> [Task]: From the entries that follow, copy exactly the lines beginning at the line holding "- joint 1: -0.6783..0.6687" and continuing through the line holding "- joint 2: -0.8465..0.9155".
------------------------------------------------
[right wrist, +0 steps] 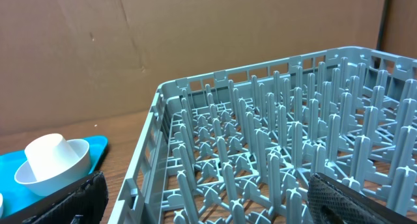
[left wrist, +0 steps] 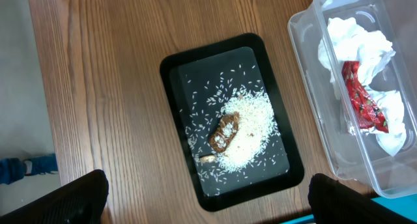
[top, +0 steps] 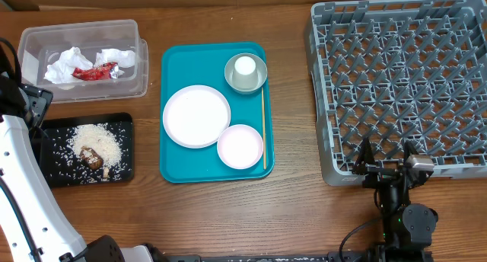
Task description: Sort waste into correct bins and load items into the dishwasher
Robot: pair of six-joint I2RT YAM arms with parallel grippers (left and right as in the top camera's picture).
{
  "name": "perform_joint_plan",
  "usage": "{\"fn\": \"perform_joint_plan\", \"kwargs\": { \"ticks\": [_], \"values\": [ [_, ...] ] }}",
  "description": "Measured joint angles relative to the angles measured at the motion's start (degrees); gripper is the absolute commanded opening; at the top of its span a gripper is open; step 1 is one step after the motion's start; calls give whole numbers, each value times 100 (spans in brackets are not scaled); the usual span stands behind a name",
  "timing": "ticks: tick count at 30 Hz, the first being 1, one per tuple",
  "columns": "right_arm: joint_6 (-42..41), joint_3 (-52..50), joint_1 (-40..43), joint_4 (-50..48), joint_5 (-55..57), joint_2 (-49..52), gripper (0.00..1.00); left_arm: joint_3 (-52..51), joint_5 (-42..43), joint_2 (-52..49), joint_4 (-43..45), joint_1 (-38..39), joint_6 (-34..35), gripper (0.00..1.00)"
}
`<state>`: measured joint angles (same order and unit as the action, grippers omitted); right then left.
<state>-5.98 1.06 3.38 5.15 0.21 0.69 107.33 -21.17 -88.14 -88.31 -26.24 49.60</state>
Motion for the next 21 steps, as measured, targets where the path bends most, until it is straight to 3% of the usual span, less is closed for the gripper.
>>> {"fn": "perform_joint_plan", "kwargs": {
  "ticks": [12, 16, 21],
  "values": [
    [-221, -2, 0, -225, -302, 0, 100, 0, 0, 0, 0, 0, 0, 100],
    [-1115, -2, 0, -273, -1585, 0, 100, 0, 2, 0, 0, 0, 0, 100],
    [-2883, -2, 0, -841, -3008, 0, 100, 0, 11, 0, 0, 0, 0, 100]
  ]
}}
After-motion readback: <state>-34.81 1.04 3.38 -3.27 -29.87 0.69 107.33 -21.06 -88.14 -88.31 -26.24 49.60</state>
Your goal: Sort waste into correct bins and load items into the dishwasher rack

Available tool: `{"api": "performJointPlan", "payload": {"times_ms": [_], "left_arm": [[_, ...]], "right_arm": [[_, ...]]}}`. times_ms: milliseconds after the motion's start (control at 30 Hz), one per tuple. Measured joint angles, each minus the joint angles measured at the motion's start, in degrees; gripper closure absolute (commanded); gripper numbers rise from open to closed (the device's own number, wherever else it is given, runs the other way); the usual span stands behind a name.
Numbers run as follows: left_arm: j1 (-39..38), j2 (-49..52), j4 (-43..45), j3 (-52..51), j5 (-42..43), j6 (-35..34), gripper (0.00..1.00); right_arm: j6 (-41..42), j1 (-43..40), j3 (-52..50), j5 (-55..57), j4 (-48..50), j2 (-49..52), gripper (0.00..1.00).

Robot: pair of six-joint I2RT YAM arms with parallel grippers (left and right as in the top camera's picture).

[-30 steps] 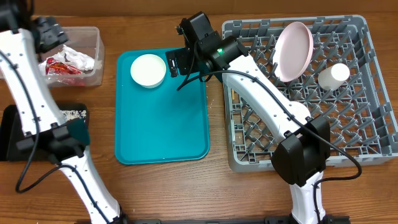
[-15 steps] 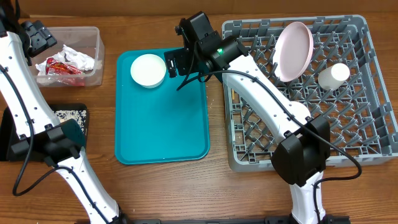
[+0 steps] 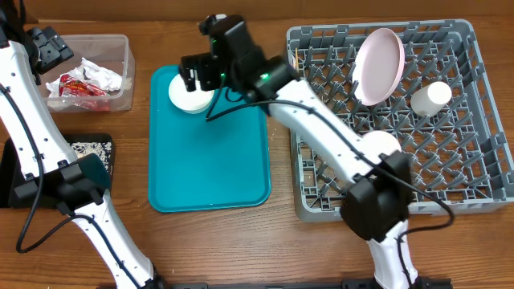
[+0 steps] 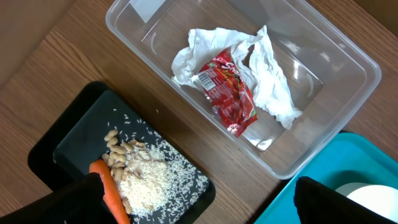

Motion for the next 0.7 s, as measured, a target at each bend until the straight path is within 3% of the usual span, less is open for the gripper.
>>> {"api": "performJointPlan", "payload": {"times_ms": [300,567,700], "left_arm": [[0.0,0.0,0.0,0.0,0.0,0.0,0.0],[0.0,0.0,0.0,0.0,0.0,0.0,0.0],[0.0,0.0,0.0,0.0,0.0,0.0,0.0]], "right_arm": [[4.5,0.4,0.3,5.2,3.6,14.3,0.18],[7.1,0.4,0.3,7.5,3.9,16.7,0.32],[7.8,0.4,0.3,8.1,3.8,17.2,0.49]]}}
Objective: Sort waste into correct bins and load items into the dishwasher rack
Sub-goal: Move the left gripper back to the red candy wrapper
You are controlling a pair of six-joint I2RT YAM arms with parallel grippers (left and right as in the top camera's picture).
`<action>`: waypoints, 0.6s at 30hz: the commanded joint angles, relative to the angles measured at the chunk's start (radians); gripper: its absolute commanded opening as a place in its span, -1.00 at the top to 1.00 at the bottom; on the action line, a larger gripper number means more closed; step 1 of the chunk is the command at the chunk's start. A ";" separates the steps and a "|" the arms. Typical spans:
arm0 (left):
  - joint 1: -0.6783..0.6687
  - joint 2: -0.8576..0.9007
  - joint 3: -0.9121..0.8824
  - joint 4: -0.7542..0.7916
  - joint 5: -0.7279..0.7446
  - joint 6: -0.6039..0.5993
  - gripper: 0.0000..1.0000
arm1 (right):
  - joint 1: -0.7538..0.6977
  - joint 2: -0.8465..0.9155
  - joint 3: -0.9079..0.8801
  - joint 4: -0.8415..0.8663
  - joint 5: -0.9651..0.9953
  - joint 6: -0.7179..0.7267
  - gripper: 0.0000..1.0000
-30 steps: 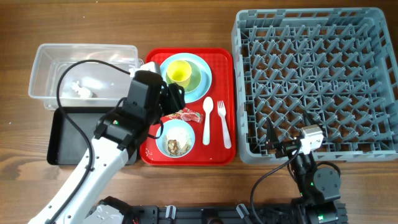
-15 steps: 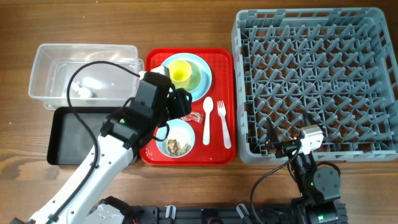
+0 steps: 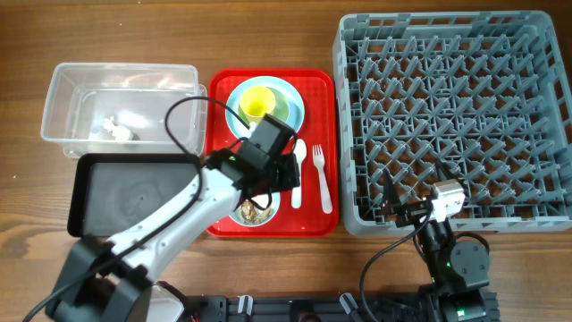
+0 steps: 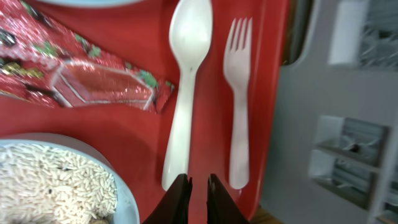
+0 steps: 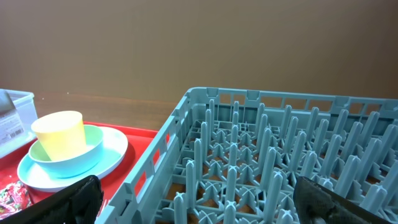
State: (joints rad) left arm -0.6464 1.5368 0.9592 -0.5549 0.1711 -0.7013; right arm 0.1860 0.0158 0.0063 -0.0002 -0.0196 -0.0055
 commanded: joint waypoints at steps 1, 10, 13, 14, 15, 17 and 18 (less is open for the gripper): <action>-0.020 0.019 0.016 -0.012 0.011 -0.003 0.85 | -0.004 -0.002 -0.001 0.005 -0.004 -0.006 -1.00; -0.026 0.023 0.008 -0.129 -0.129 -0.003 0.88 | -0.004 -0.002 -0.001 0.005 -0.004 -0.006 -0.99; -0.026 0.024 0.007 -0.127 -0.130 -0.002 0.88 | -0.004 -0.002 -0.001 0.005 -0.004 -0.006 -0.99; -0.026 0.024 0.007 -0.127 -0.138 -0.002 0.88 | -0.004 -0.002 -0.001 0.005 -0.004 -0.006 -0.99; -0.026 0.024 0.007 -0.128 -0.150 -0.002 0.88 | -0.004 -0.002 -0.001 0.005 -0.004 -0.006 -0.99; -0.026 0.024 0.007 -0.130 -0.184 -0.002 0.88 | -0.004 -0.002 -0.001 0.005 -0.004 -0.006 -1.00; -0.026 0.024 0.007 -0.128 -0.189 -0.002 0.88 | -0.004 -0.002 -0.001 0.005 -0.004 -0.006 -1.00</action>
State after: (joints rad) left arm -0.6678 1.5539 0.9623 -0.6823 0.0498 -0.7017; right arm 0.1860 0.0158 0.0063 -0.0002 -0.0200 -0.0055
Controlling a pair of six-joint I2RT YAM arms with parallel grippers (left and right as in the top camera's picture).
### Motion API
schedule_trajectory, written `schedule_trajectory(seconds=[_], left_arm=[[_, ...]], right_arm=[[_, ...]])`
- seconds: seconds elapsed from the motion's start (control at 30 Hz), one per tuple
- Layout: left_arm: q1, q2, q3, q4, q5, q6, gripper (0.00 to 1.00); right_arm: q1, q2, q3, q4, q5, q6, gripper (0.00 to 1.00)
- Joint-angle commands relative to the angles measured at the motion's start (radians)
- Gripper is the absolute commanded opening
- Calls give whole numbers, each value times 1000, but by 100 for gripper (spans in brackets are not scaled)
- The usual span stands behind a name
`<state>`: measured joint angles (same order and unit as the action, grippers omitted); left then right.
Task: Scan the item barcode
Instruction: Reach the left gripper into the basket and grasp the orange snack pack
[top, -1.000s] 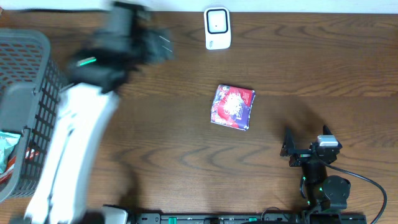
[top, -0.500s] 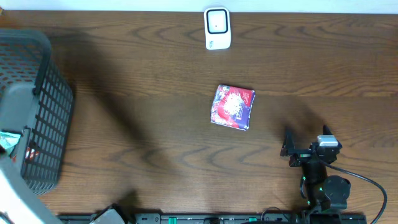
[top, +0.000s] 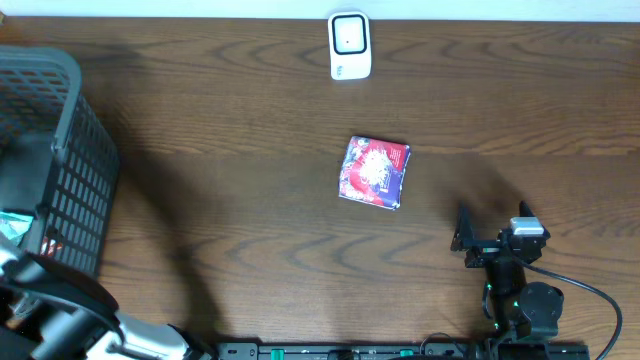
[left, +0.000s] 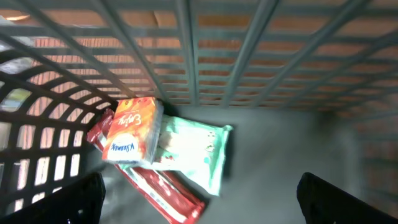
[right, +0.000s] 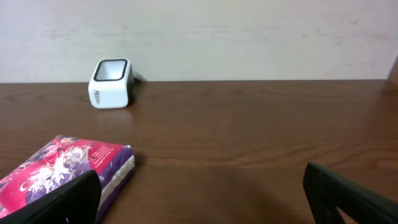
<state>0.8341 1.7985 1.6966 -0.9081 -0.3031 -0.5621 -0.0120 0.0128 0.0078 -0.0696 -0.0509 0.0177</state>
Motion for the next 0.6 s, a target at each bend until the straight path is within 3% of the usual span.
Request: schedule_trajectory(seconds=[0.0,0.57], left_arm=[[3,79,3,5,-119,50,98],[89,298,1,11,-171,121,98]], right_arm=[[-7,-4,-2,-2,4,11,99],[-7,-4,-2,-2,4,11,99]])
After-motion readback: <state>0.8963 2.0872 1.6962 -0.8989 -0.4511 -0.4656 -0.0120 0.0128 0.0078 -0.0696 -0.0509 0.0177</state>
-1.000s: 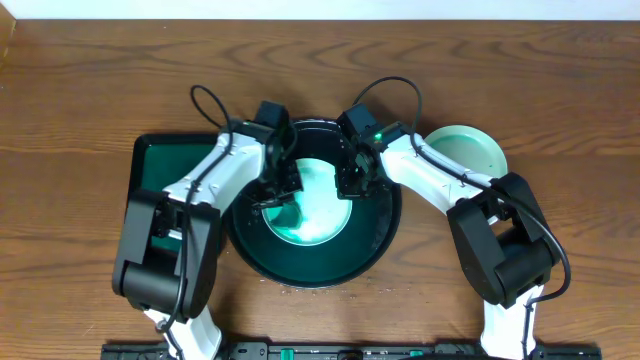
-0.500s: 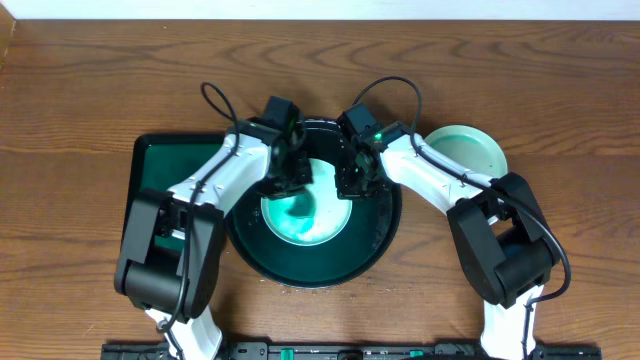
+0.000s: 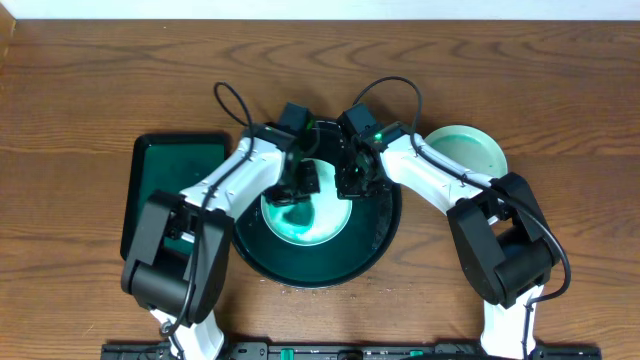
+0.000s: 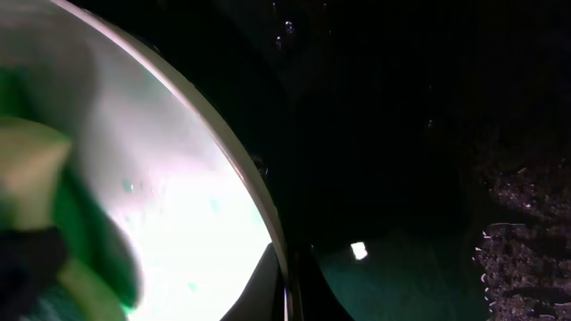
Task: Clean dirty plates on tray and stack at the side
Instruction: 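Scrub the last plate with the sponge in the left gripper, then lift the last plate with the right gripper and stack it right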
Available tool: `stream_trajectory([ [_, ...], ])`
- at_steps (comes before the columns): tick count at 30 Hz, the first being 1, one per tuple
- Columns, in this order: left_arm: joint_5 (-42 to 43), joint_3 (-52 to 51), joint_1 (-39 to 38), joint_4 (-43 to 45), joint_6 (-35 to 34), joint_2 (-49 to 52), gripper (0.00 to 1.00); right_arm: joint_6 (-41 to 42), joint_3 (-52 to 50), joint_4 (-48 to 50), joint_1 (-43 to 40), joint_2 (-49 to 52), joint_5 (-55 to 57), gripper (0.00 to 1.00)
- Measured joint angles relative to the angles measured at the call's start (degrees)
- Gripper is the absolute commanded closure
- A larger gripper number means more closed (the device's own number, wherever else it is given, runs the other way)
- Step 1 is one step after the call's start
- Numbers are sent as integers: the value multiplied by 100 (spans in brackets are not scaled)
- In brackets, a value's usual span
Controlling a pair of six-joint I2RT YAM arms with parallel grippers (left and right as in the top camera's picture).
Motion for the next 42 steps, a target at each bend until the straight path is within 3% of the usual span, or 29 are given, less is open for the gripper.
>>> stream_trajectory([
  [6,155,116,310,11,61,13,93,0,0,-2,0,0,-2,99],
  [15,-658,2247,1845,-2013,356,103,93,-24,0,0,0,0,-22,99],
  [29,-1014,2312,2616,-2667,868,-223,93,-1045,780,-638,149,48,50,99],
  [36,-1106,2315,2887,-2669,911,-225,93,-1292,1602,-1416,614,50,1628,99],
  [42,-1108,2315,3067,-2669,911,-225,93,-1331,1655,-1513,1259,-308,3425,99],
])
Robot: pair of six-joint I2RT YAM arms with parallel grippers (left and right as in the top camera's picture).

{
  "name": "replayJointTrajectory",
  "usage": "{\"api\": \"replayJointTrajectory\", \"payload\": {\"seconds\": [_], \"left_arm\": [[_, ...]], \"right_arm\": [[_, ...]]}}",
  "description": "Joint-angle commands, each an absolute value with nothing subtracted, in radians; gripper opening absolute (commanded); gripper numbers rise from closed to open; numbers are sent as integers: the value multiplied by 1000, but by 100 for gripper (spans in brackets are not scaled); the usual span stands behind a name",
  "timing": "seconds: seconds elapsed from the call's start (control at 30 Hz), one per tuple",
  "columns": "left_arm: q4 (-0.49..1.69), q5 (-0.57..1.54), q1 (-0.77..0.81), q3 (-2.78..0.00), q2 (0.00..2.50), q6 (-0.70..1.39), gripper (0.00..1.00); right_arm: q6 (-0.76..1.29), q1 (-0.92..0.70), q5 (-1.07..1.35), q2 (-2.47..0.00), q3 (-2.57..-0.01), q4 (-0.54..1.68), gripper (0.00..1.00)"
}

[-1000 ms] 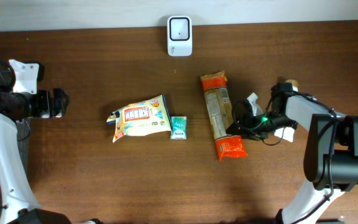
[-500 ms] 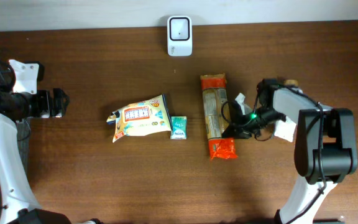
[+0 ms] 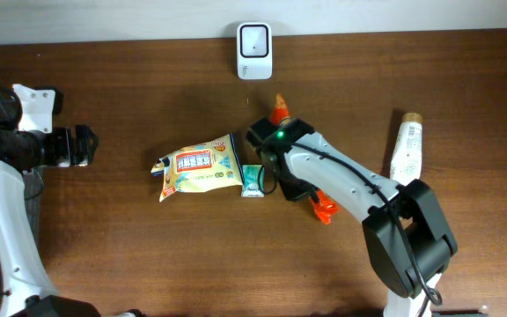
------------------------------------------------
> [Exercise solution]:
  - joint 1: -0.6783..0.6687
  - joint 2: -0.8576..0.9007
  - joint 3: -0.9121..0.8824
  - joint 4: -0.7542..0.7916
  - joint 5: -0.7279..0.7446
  - joint 6: -0.6039..0.5993
  - gripper: 0.0000..1.0000
arm1 (right):
  - joint 1: -0.7538..0.6977
  - joint 2: -0.8465..0.9155

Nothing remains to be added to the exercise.